See also: IRC log
<burn_> trackbot, start telcon
<trackbot> Date: 02 June 2011
<Robert> can you hear me?
<burn_> Scribe: Michael_Johnston
<burn_> ScribeNick: Michael
<burn_> Agenda: http://lists.w3.org/Archives/Public/public-xg-htmlspeech/2011Jun/0006.html
burn: start with review of face
to face minutes, will review again next week
... comments on minutes
burn: comments on draft at this point?
all: silence
michael: does move to have emma document in dom, remove impetus for json variant of emma
bjorn: have simple javascript api for accessing most common elements, dont need json variant of emma, for details can access emma object
milan: need to do xml parsing?
bodell: will be much the same as other http requests that return xml, dont need to parse
milan: are mobile devices a problem, verbosity of xml
bodell: no
dan: is there pressure from this group to build a json version of emma?
all: agreement: no push for json version of emma
burn: any other issues to add to list for discussion
bjorn: no feedback from chrome team yet
bodell: keep html binding
lightweight, js constructor, simple "for" mechanism, small work
to define, if dont want then remove the element
... should not mess up js api
olli: problem with for attribute
it what it can point to, what elements can be used as target,
doesnt quite work with content editable, important use
case
... clarifies issue, need to make clear which elements can be
targets and what the semantics is
... also content editable areas
michael: have to define semantics when target is e.g. a drop down or radio button
olli: may be new kinds of elements also
bodell: assumption would be to bind to any element, but they would not all have to work,
bodell; some browsers would want to handle more input types
olli: reco would be element in
the dom, what is the benefit of the reco
... if for is not used
bodell: google desire to have element with microphone click api
bjorn: have proposed several
things along the way,
... most important aspect is to have an element you can click
to start speaking without the pop up or info bar
olli: no clear what the element gives
robert: follow up with chrome folks
bjorn: still waiting on
that
... do agree that html element discussion does not block the js
api discussion
olli: issue may get solved along the way
burn: need to see concrete proposal to make decision
<marc> http://www.w3.org/2005/Incubator/htmlspeech/2011/05/f2fminutes201105.html
burn: will go through each ...
bjorn: audio capture topic is dealt with, should be default way, if there is an audio capture api will deal with then
burn: audio codecs mandatory
robert: even IP status around
speex is unclear also
... are only reasonable answers pcm and mulaw, despite their
flaws
bjorn: flac, high bandwidth
<bringert> FLAC
<bringert> http://en.wikipedia.org/wiki/Free_Lossless_Audio_Codec
milan: speex is in ietf draft on how to package in rtp
<Milan> http://tools.ietf.org/html/draft-ietf-avt-rtp-speex-07
burn: rtp way to send it does not mean there are ip issues
bjorn: need to require some codecs or cant be interoperable
milan: problems sounds similar
bodell: rfc does not have a patent policy
burn: if something is necessary to implement the spec, and it is encumbered with IP, need to make that clear
bjorn: need protocol for interoperability
milan: protocol for RTC
burn: opus, codecs from two
organizations, trying to blend, not clear if IP issues are
being resolved, making container
... can use either one if you have permission
... dont have an answer yet, really need one, industry wide
problem, may not be ours to solve, return to this
<mbodell> See http://lists.xiph.org/pipermail/speex-dev/2003-November/000753.html for some similar discussion on patent of speex
robert: will follow up re: speex again
milan: impact on protocol team if need to negotiate codec
marc: speex is not good enough for tts
<marc> ogg vorbis
<marc> and FLAC
burn: few names as candidates flac, ogg vorbis, speex, pcm
bjorn: already use flac in launched clients
olli: ogg vorbis is core html audio
<smaug> not core HTML audio.
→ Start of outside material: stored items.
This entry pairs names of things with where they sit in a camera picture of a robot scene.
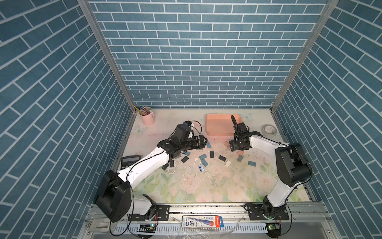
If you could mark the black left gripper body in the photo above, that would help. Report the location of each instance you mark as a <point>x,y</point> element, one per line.
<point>189,144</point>

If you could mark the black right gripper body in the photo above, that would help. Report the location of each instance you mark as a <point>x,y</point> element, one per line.
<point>236,145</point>

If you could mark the pink storage tray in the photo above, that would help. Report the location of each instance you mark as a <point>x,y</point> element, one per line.
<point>219,125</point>

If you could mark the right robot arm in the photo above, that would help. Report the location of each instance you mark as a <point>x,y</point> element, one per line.
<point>293,168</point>

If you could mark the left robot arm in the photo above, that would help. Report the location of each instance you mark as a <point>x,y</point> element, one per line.
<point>114,196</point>

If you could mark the blue eraser with print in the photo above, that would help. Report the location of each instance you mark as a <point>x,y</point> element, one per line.
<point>203,157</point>

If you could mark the teal eraser far right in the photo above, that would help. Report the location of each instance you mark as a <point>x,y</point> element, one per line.
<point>252,163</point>

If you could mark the tape roll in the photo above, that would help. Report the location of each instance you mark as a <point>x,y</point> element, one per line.
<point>269,131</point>

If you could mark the pink metal pencil bucket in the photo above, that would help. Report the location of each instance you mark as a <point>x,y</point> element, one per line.
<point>147,116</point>

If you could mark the black calculator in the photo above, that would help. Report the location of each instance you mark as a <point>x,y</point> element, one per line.
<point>129,160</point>

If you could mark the red blue pen package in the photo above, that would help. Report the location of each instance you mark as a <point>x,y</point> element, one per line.
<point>202,222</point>

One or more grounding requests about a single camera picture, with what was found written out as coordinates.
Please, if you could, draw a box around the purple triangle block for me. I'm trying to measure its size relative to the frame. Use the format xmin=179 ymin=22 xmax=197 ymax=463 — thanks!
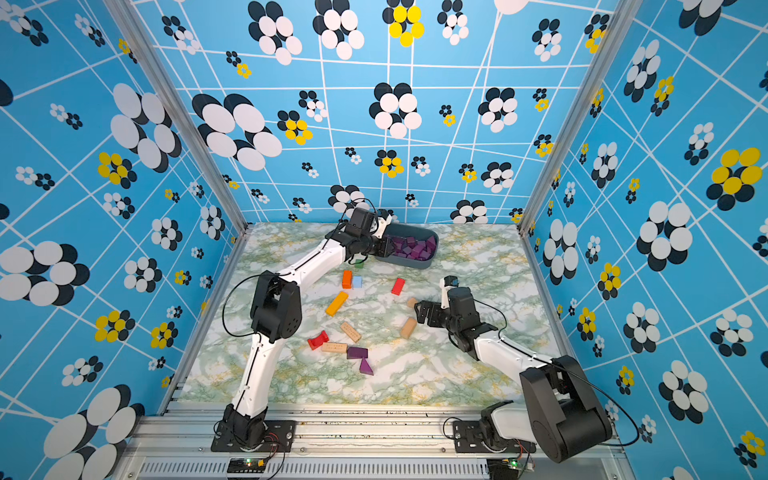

Some browsers just happen to support it
burn: candidates to consider flac, ogg vorbis, speex, pcm
burn: think we expect streaming, less clarity on how
milan: sending audio on regular time intervals as it is collected or generated
bjorn: discussed how to get
events while capturing
... how it is done is a protocol question
burn: asr may begin before the
user is
... finished speaking, result before engine comes
milan: without regular timed packets, wont get events on regular interval
bjorn: latency is what is app observable
bodell: having multiple events is
not a big problem
... data in events can deal with timing
milan: if app is realtime, five seconds ago go this event
bjorn; agree, what we need is low latency, not sure what we can require, part of being a good implementation
burn: market takes care of product requirements
robert: fair to say that standard
should not have inherent limitations
... 50 ms or so is the threshold
bjorn: protocol design should not make it impossible to achieve low latency event delivery
marc: audio streaming in the tts
case?
... send audio while still rendering rest of an long
utterance
bodell: tts is generally fast enough that this is not a problem
marc: if tts has to process all
text before returning audio, could be a problem,
... wants to make sure that what we create here does not
prevent an implementation doing this
bjorn: up to engine whether it starts to synthesize
marc: wav format, header has filesize, makes proper streaming
bjorn: protocol should make it
possible for the tts to be streamed and start playing
before
... synthesis is complete
burn: issue of supporting format
coming back in video and
... and playing the audio
bjorn: should not require playing audio from video
robert: api should not prevent this
burn: video with three audio tracks, how does apis select
robert: our proposal separated capture api from reco, could support different kinds of capture
burn: protocol design should not preclude streaming of video codecs
raj: why specify video?
robert: if codec can be packetized in real time should be ok
burn: the protocol should not inhibit the tranmission of codecs that have similar requirements to audio?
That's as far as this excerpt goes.